Even though I'd never been in Vegas before, not even seen that many pictures of it, the place was exactly as I'd expected. A mess of lights that made my skin softly glow and ripple with neon colors, huge surrealistic buildings rising from the desert ground and a thick miasma of cigarette smoke, sweat, aftershave and alcohol, each smell battering against my senses with a choking intensity. That would make it harder to catch Alice's smell, though it wasn't common in this city.
I discreetly sniffed around for the telltale scent of flowers, spices, clean clothes and the slight, unmistakable and disturbingly clinical sting of hospital, while walking down the crowded streets, ignoring the admiring glances of onlookers, mostly men, but also some truly beautiful women. I felt a flash of pride as I realized what they were feeling was jealousy, and then annoyance that I had to be the center of attention. It was Alice's fault, only giving me clothes that you'd see in a fashion magazine.
I'd gotten used to ignoring the details of all the clothes she'd bought me, just to avoid getting exasperated. The dress I was wearing now was black and loose enough not to rip as I'd covered about half of the way across the States in an hour. It was still hard to believe, that I could -
There. I smelled the sterile tang of old-fashioned hospital from a classy glass building two blocks down. Casually strolling down the street, being careful not to begin running, I made my way down there, and, not even bothering to read the name of the place, I walked up to the bouncer and fixed him with a demanding glare. He placed three fingers pensively on his chin, looking me over one too many times, and stepped aside to let me in.

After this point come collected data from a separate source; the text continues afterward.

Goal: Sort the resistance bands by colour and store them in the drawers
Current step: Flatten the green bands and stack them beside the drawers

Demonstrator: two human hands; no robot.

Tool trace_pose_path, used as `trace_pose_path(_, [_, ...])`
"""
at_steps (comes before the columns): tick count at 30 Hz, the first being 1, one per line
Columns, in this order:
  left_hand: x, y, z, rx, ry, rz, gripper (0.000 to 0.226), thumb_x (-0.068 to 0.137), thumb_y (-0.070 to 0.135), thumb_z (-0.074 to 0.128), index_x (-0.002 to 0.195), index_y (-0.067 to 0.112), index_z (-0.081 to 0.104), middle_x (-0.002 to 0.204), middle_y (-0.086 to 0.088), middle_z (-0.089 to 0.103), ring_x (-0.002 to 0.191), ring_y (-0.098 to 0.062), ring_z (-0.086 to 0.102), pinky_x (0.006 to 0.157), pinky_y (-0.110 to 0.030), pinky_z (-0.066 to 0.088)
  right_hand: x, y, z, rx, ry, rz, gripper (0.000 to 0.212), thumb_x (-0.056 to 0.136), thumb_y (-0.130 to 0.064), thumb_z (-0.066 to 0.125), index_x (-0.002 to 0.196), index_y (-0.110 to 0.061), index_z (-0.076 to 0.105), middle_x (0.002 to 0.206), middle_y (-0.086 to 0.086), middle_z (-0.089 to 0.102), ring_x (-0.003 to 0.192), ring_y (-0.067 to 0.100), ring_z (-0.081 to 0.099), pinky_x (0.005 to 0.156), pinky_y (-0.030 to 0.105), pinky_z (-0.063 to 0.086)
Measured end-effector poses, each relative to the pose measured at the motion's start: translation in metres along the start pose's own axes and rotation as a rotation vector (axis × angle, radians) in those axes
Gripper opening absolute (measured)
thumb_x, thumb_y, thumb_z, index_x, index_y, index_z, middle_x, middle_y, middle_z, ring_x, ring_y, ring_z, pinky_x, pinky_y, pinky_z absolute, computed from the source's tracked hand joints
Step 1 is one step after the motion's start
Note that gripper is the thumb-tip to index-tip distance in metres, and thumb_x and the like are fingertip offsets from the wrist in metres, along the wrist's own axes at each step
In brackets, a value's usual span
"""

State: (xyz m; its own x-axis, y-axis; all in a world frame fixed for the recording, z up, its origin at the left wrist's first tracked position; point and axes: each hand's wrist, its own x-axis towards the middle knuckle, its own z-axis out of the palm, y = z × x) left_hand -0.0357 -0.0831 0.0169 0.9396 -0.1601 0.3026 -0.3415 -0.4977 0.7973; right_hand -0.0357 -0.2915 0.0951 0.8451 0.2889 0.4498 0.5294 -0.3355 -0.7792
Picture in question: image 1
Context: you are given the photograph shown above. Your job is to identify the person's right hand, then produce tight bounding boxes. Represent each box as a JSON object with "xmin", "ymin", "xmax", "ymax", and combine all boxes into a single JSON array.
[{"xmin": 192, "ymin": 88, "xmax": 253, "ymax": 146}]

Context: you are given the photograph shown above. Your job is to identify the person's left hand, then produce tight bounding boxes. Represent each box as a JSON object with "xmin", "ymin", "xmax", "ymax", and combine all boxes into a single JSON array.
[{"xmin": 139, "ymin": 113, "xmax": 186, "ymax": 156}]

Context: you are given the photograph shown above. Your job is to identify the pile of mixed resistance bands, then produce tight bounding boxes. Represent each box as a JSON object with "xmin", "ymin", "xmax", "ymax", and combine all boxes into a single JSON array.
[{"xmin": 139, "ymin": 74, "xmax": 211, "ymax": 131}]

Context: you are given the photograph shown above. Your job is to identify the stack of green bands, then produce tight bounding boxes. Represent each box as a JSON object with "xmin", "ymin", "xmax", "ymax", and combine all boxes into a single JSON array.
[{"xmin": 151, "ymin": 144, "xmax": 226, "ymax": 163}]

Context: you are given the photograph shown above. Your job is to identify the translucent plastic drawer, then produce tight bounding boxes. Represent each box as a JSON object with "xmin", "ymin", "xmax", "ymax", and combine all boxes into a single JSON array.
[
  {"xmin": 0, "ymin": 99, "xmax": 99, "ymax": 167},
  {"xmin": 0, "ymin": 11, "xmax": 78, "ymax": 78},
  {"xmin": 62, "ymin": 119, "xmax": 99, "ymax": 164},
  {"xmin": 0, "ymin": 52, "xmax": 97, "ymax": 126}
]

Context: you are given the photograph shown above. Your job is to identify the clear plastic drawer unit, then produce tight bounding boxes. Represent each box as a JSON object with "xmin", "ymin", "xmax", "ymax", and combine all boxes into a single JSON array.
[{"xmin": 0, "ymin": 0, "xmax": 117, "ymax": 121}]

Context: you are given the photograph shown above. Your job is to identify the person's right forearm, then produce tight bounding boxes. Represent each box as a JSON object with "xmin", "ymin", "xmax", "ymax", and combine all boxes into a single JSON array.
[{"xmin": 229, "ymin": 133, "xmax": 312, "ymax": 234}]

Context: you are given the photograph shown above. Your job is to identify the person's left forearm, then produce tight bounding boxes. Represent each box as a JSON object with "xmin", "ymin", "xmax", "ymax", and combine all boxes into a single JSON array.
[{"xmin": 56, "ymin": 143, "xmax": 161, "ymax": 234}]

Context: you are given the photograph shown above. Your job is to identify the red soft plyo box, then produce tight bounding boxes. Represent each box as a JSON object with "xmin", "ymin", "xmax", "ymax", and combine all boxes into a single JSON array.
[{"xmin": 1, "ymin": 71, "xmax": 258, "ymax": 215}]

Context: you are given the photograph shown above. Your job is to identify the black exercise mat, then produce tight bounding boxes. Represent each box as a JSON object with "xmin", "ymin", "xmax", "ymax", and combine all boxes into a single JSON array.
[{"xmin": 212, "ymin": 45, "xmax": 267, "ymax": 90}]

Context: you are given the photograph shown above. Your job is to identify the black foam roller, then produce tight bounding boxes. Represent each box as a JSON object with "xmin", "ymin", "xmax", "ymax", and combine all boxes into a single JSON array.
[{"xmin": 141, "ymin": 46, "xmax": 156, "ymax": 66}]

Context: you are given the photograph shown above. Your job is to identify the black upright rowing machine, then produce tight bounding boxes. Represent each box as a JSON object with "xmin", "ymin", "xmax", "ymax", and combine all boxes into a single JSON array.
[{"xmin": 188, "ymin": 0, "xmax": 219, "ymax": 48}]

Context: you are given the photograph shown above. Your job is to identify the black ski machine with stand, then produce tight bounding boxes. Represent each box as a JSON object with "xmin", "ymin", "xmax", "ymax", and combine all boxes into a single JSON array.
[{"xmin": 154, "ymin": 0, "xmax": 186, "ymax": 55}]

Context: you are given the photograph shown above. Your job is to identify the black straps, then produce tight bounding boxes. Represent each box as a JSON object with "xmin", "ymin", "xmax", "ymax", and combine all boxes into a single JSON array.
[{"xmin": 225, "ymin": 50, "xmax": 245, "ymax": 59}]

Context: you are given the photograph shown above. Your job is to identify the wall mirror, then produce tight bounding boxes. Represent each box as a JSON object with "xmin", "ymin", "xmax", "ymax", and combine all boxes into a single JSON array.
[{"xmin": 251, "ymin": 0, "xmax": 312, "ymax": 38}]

The lounge inside was even more classy and modern than the building, a sculpted piece of stainless steel and fiberglass forming the bar, and low, rounded plastic chairs made up for barstools. Alice was sitting in one of the chairs, chatting absent-mindedly to a black-haired man in his twenties, who seemed equally disturbed and fascinated by her twitchy, birdlike body language. When I'd taken two steps inside, she whipped her head around at a disturbing speed, smiled at me and motioned for me to come and sit down.
Shooing the man away with a quick wave of her hand, she turned her chair towards me and began to talk in a low, urgent voice. "Bella. I needed to talk to you." Always to the point, maybe too fast. "First tell me what you're doing here. Rose's dead worried." Alice frowned and deliberated my words for a moment before answering. "I'm just trying to get a taste of how people around my physical age are living right now. I really never grew mentally beyond the twenty." She smiled, something that made her look warm and likable, the perfect best friend.
"They're having so much fun, I almost wish I could join them. As it is, I have to make do with faking." She gestured towards a near-finished martini on the bar, a fancy, simplistic cocktail that looked like it had cost way too much for a bit of alcohol and an olive. "I almost understand how they can drink them. Almost. It's better when you have a goal with it, and when it doesn't feel afterwards like you've been drinking cement."
The smile on her face spread into a large, self-ironic grin that faded again just as quickly. "But I need to tell you. I've seen something really disturbing. About in a week from now, all the possible fates for us simply vanish. We're not gonna die, that's a different feeling, but this is honestly scaring me."